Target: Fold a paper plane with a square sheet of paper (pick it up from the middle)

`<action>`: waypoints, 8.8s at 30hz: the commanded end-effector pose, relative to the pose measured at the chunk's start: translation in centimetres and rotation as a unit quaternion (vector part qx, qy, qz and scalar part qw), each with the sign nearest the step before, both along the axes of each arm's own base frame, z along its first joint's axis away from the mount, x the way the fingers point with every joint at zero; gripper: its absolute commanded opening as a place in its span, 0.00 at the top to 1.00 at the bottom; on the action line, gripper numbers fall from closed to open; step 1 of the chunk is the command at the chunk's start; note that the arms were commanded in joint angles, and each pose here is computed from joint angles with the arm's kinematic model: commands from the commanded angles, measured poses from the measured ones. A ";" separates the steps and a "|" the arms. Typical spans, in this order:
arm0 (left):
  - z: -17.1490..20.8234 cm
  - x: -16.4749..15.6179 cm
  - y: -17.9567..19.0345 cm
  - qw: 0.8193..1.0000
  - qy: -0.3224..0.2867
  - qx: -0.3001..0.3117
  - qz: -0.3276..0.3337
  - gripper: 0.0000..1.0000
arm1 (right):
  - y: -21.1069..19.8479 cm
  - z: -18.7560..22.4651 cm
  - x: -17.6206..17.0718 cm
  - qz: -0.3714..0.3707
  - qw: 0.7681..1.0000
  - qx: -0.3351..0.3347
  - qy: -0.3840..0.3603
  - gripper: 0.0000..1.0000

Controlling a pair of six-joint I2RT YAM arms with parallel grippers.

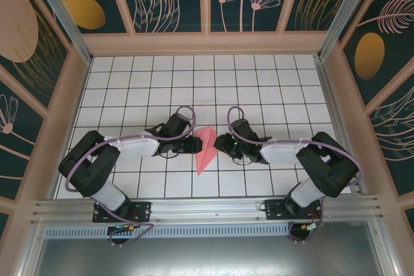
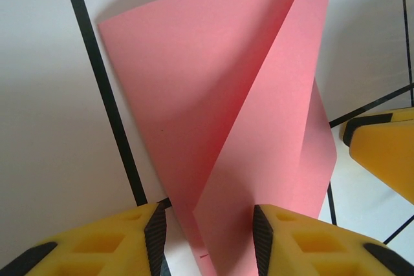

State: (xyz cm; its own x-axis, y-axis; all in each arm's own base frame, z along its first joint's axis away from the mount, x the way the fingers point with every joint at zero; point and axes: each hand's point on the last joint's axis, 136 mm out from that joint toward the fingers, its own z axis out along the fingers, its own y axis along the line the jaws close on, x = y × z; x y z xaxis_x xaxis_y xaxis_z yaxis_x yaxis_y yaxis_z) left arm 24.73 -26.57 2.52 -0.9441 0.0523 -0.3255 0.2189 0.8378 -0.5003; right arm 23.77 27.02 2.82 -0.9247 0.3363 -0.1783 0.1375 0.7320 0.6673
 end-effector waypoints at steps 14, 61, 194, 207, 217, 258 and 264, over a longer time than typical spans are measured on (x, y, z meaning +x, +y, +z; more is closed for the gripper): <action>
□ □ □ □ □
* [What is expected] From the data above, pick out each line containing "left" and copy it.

* [The completed task]
arm0 (left):
State: (xyz cm; its own x-axis, y-axis; all in each arm's own base frame, z along its first joint's axis away from the mount, x the way the fingers point with every joint at zero; point and axes: each hand's point on the last joint's axis, 136 mm out from that joint toward the fingers, its own z axis out along the fingers, its own y axis along the line the jaws close on, x = y × z; x y z xaxis_x xaxis_y xaxis_z yaxis_x yaxis_y yaxis_z) left arm 24.73 -26.57 2.52 -0.9441 0.0523 -0.3255 0.2189 0.8378 -0.5003; right arm 23.77 27.02 2.82 -0.9247 0.3363 -0.1783 0.1375 0.7320 0.6673

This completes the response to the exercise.